### Exercise requirements
All lines in the material below that contain "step" should be located and copied.

### Given records
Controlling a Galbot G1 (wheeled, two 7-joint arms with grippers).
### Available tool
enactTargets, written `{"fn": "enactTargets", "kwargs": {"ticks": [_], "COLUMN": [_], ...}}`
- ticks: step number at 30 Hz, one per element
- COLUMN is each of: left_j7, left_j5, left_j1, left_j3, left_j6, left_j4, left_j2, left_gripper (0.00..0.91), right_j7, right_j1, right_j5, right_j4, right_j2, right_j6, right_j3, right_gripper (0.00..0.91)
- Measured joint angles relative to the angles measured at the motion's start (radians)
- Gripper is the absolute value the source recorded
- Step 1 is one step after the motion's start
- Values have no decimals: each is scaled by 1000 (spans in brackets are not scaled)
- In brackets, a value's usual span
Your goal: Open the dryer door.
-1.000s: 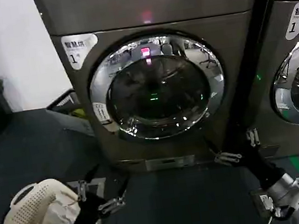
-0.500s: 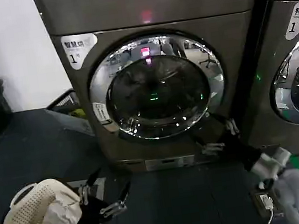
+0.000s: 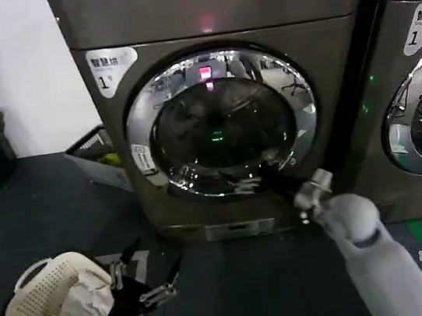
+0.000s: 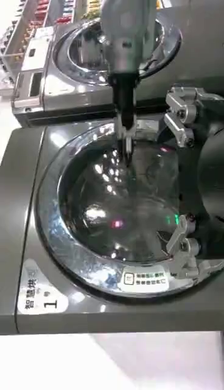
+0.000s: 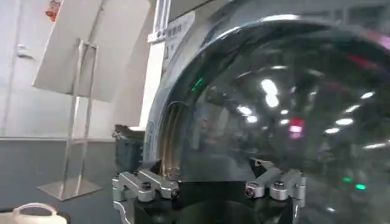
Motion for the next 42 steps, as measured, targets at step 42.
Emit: {"fn": "enactTargets", "kwargs": {"ticks": [42], "left_j7": [1], "left_j5": [35], "left_j1": [-39], "left_j3": [-28], "left_j6": [3], "left_j4": [46], "left_j2": [-8], "left_gripper": [907], "right_j7": [-167], "right_j1": [156], "right_j5": [67], "right_j4": [-283], "right_j2": [116], "right_j6": [30], "right_j3": [-168], "right_gripper": [907]}}
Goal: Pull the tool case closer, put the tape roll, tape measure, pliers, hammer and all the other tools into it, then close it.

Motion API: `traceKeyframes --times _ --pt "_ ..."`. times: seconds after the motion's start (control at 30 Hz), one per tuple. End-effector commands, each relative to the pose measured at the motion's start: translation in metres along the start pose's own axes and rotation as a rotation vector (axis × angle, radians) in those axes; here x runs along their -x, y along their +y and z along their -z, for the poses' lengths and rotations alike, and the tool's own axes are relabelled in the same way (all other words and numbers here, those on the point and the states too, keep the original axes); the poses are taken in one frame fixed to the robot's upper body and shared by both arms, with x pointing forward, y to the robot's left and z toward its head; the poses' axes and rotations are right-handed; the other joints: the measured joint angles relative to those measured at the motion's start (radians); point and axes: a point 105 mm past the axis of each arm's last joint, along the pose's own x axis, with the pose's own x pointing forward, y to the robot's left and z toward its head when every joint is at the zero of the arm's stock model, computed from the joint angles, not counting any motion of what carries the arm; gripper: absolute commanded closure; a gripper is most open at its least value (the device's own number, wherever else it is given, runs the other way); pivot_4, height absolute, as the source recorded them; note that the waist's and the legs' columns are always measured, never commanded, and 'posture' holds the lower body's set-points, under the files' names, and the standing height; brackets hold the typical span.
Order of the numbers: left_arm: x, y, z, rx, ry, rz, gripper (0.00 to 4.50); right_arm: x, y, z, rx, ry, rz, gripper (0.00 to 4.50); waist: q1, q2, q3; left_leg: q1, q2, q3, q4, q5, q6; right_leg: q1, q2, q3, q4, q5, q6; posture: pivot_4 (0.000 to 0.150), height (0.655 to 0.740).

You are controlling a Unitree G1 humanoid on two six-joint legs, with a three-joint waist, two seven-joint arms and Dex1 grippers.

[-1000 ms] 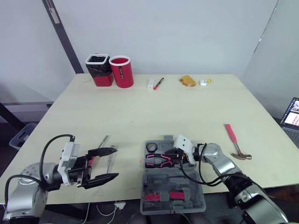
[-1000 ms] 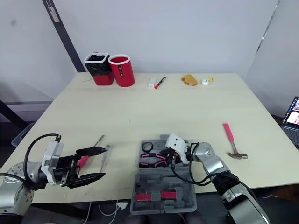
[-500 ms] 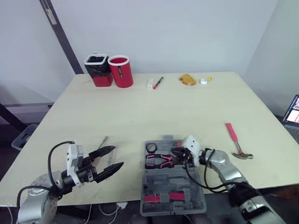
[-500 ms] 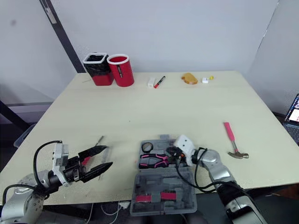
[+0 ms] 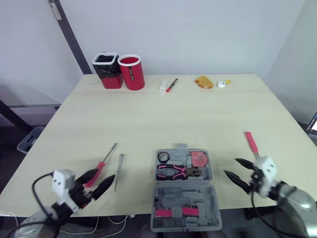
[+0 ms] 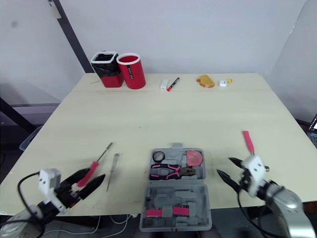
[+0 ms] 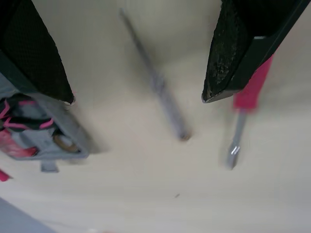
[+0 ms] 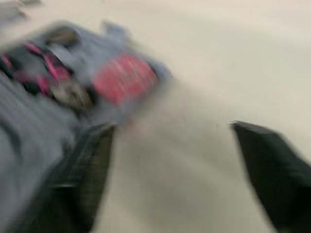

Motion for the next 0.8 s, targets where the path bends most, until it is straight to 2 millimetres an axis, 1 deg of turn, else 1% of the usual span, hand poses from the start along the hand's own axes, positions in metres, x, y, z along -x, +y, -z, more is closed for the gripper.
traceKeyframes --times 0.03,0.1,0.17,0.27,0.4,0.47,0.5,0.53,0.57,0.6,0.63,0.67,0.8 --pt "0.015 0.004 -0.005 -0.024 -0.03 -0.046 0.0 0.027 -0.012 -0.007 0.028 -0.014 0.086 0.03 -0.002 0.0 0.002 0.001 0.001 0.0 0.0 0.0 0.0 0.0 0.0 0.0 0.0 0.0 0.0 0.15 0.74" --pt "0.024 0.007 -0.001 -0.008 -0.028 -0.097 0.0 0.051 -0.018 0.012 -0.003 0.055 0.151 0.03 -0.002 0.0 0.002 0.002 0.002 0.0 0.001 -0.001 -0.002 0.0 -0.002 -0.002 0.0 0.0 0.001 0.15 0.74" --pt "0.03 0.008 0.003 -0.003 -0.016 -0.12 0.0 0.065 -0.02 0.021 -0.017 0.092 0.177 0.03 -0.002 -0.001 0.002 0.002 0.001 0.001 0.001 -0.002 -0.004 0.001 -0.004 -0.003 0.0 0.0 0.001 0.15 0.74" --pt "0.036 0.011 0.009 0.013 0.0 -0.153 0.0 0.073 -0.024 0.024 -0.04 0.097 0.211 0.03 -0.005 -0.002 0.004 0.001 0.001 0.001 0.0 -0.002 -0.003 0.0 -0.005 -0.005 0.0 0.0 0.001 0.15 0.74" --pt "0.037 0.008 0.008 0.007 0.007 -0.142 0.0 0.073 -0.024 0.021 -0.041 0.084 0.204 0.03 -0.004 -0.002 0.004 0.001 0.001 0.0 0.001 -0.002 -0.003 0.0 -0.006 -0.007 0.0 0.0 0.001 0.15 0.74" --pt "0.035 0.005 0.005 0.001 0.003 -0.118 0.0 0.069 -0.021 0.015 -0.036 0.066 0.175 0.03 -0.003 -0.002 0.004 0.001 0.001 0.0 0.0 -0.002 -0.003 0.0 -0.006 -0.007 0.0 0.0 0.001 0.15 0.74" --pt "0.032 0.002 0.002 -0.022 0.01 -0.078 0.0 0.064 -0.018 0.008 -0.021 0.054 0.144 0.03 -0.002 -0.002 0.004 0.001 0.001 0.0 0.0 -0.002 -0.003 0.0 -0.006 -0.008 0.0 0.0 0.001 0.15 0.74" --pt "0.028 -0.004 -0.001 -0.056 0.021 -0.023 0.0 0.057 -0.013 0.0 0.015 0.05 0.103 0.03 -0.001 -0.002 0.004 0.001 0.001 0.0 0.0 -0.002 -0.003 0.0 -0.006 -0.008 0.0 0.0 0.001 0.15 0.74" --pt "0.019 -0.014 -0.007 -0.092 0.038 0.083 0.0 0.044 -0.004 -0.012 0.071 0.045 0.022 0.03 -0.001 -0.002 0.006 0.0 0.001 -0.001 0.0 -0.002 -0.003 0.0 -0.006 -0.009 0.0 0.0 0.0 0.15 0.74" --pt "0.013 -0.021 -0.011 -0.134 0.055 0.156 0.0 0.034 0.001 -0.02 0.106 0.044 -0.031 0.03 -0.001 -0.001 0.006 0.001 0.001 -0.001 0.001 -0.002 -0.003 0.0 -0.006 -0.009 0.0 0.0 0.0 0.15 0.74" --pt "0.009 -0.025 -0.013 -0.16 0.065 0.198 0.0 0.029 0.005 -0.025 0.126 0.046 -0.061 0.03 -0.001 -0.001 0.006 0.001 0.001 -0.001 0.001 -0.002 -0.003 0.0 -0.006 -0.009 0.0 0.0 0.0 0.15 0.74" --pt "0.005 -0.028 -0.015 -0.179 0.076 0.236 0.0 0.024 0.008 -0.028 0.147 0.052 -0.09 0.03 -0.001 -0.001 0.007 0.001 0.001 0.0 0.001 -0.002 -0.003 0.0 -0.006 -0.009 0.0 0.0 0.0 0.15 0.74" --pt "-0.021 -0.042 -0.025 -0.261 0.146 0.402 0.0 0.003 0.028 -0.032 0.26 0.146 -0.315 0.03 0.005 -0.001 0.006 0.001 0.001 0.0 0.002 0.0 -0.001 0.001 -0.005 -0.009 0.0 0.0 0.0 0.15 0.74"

### Written reply
- ticks: step number at 30 Hz, one per element
- Step 1 is one step after the motion's start
Motion for the next 42 steps, as measured, targets at step 42.

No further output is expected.